È uscito nei giorni scorsi un nuovo numero di Fogli, la Rivista dell’Associazione «Biblioteca Salita dei Frati». Apre il fascicolo la sezione Contributi, occupata dalla riflessione del professor Carlo Piccardi, intenta a offrire un disegno storico della musica corale in Svizzera, tra tradizione identitaria e fermenti di cultura d’avanguardia, introdotti nel primo quarto del Novecento da artisti stranieri riparati nelle città svizzere per sfuggire alla guerra. A seguire, Luca Montagner, fornisce degli aggiornamenti sui lavori di riordino in corso alla Biblioteca diocesana, ora parte del Sistema bibliotecario ticinese. Il contributo traccia un nuovo capitolo di una storia in via di ricostruzione, per una biblioteca il cui fondo più antico risale al XVII secolo. Giancarlo Reggi, invece, torna sul codice delle Ad familiares di Cicerone posseduto dalla Biblioteca cantonale di Lugano, offrendo una vasta rassegna dei manoscritti apparentati con le mani succedutesi sul testo, la prima legata a una famiglia di testi particolarmente numerosa e consenziente al restauro del testo, la seconda tendenzialmente più conservatrice e riscontrata solo su altri tre codici. La sezione Per Giovanni Pozzi è occupata da due articoli nati da una manifestazione culturale organizzata dall’Associazione: la presentazione del libro di Laura Quadri Una fabula mystica nel Seicento italiano. Maria Maddalena de’ Pazzi e le Estasi (1609-1611) (Firenze 2020). Carlo Ossola, oratore della serata, parte dagli studi sulla mistica di Giovanni Pozzi fra il 1984 (Le parole dell’estasi) e il 2001 (Tacet), li pone in parallelo con quelli di Michel de Certeau (fra La possession de Loudon del 1970 e La fablemystique del 1982) e ne presenta gli sviluppi più recenti con Giacomo Jori e, appunto, con Laura Quadri. L’autrice del libro pubblica il suo intervento nella serata di presentazione.
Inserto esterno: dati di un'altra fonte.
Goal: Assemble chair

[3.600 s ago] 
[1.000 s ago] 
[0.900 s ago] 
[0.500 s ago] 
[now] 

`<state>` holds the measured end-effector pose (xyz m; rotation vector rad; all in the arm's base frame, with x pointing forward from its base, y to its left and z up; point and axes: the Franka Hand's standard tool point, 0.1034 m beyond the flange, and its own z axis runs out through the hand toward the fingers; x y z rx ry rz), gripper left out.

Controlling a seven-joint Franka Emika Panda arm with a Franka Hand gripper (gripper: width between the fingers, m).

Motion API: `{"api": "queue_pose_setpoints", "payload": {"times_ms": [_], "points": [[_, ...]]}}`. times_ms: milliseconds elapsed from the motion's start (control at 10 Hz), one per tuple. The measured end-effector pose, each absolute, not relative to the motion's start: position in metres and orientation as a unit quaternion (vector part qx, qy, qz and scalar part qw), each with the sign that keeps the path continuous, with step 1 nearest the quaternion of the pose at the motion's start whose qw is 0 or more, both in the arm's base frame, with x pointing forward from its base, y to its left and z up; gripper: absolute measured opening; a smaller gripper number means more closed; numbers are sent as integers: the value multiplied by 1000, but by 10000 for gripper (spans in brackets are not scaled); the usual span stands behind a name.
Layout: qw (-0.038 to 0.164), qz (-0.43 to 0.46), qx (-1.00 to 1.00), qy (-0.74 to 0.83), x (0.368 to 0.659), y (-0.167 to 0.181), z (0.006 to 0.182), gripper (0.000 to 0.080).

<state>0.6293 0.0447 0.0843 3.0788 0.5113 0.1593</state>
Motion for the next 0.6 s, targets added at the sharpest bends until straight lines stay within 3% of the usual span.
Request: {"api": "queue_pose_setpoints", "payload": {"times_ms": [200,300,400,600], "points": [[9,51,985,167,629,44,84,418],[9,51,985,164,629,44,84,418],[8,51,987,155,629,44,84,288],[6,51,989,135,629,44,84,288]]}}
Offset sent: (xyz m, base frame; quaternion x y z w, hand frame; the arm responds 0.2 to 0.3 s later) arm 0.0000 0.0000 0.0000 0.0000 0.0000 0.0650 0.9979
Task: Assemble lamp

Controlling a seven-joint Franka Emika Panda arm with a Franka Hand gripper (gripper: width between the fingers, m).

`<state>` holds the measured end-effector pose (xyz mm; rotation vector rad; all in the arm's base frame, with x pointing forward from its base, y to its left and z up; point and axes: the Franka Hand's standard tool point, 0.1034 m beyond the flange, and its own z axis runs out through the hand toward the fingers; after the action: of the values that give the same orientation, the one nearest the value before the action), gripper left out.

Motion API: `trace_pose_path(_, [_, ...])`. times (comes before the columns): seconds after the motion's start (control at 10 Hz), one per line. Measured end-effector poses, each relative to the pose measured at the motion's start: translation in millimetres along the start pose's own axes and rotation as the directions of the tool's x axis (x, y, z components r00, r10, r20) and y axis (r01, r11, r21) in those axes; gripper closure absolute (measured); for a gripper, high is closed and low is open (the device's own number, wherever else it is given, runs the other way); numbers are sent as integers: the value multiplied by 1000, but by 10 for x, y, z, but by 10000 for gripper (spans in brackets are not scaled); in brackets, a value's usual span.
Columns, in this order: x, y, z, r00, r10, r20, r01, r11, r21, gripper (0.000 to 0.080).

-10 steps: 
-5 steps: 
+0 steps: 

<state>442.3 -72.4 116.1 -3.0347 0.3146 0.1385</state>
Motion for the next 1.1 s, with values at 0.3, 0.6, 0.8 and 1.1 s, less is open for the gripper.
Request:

In Rara et curiosa Fernando Lepori presenta un libro posseduto dalla Biblioteca in cui sono rilegati, insieme con le Costituzioni cappuccine del 1536, un incunabolo con uno scritto di Domenico Cavalca (Milano, 1489), due cinquecentine (l’una di Caterina da Bologna, Bologna, 1511, l’altra di Gherardo da Bergamo, Bologna, 1534) e un manoscritto in scrittura corsiva del XVI secolo, contenente un’opera di Ugo di Digne e tre scritti minori del corpus di Francesco d’Assisi.
La sezione In biblioteca è aperta dalla consueta relazione annuale della bibliotecaria Luciana Pedroia, l’ultima della sua lunga, operosa e meritoria attività al servizio della Biblioteca Salita dei Frati. Di ciò tutta la redazione di «Fogli» la ringrazia.
Le conferenze e le attività espositive sono state pesantemente condizionate dalla pandemia. Alessandro Soldini dà conto delle poche mostre che è stato possibile organizzare. Come sempre, completano il fascicolo la Cronaca sociale e l’elenco delle nuove accessioni, quest’anno particolarmente numerose, curato da Claudio Giambonini e da Laura Quadri.